Once the images are set aside, print the remaining lines below exactly.

-- Opening Marker --

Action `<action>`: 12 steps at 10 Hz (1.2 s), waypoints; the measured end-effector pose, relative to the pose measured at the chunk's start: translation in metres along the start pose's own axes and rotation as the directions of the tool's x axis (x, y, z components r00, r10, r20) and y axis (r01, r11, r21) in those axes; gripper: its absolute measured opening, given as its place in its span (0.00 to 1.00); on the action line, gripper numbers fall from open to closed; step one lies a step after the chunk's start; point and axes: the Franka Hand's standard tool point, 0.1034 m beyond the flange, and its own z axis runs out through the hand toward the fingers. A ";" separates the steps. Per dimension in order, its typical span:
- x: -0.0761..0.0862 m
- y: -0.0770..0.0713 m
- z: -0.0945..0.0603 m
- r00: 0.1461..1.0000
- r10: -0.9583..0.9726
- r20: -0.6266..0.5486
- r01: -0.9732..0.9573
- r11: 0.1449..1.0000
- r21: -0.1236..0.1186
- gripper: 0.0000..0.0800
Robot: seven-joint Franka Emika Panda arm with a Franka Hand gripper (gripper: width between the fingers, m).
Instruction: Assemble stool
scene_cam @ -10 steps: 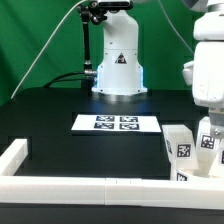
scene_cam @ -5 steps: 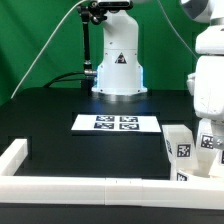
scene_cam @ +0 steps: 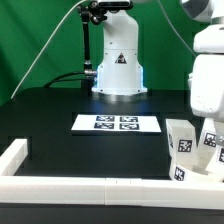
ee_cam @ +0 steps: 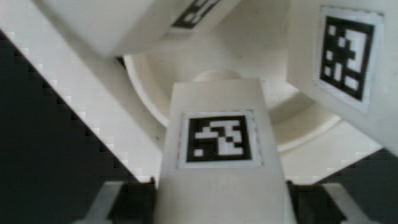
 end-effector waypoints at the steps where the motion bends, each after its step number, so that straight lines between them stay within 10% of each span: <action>1: 0.000 0.000 0.000 0.997 0.083 -0.001 -0.083 0.997 0.001 0.43; 10: -0.009 0.016 0.002 0.717 0.695 -0.057 -0.695 0.719 0.029 0.43; 12: -0.010 0.016 -0.003 0.721 0.692 -0.033 -0.692 0.722 0.029 0.72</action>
Offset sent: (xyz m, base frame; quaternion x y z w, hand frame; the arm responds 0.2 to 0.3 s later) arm -0.0058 -0.0082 0.0031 0.0245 0.0250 0.2946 0.9550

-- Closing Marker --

### Task response
Action `<action>`: 12 steps at 10 Hz (1.2 s), waypoints; the measured end-effector pose, relative to the pose measured at the chunk's start: translation in metres along the start pose's own axes and rotation as the directions of the tool's x axis (x, y, z components r00, r10, r20) and y axis (r01, r11, r21) in those axes; gripper: its absolute measured opening, given as its place in its span (0.00 to 1.00); on the action line, gripper numbers fall from open to closed; step one lies a step after the chunk's start; point and axes: the Franka Hand's standard tool point, 0.1034 m beyond the flange, and its own z axis runs out through the hand toward the fingers. A ";" separates the steps. Per dimension in order, its typical span:
- x: -0.0761..0.0862 m
- y: -0.0770..0.0713 m
- z: -0.0945..0.0603 m
- r00: 0.1461..1.0000
- r10: -0.9583..0.9726
- r20: -0.6266..0.5486
- r01: -0.9732..0.9573
- r11: 0.1449..1.0000
- r21: -0.1236..0.1186
- gripper: 0.0000..0.0800
Robot: seven-joint Franka Emika Panda arm with a Franka Hand gripper (gripper: width between the fingers, m).
Instruction: Assemble stool
scene_cam @ -10 steps: 
scene_cam @ -5 steps: 
scene_cam @ +0 steps: 
ee_cam @ +0 steps: 
 end-effector waypoints at the steps where the motion bends, each after its step number, so that straight lines between them stay within 10% of each span: <action>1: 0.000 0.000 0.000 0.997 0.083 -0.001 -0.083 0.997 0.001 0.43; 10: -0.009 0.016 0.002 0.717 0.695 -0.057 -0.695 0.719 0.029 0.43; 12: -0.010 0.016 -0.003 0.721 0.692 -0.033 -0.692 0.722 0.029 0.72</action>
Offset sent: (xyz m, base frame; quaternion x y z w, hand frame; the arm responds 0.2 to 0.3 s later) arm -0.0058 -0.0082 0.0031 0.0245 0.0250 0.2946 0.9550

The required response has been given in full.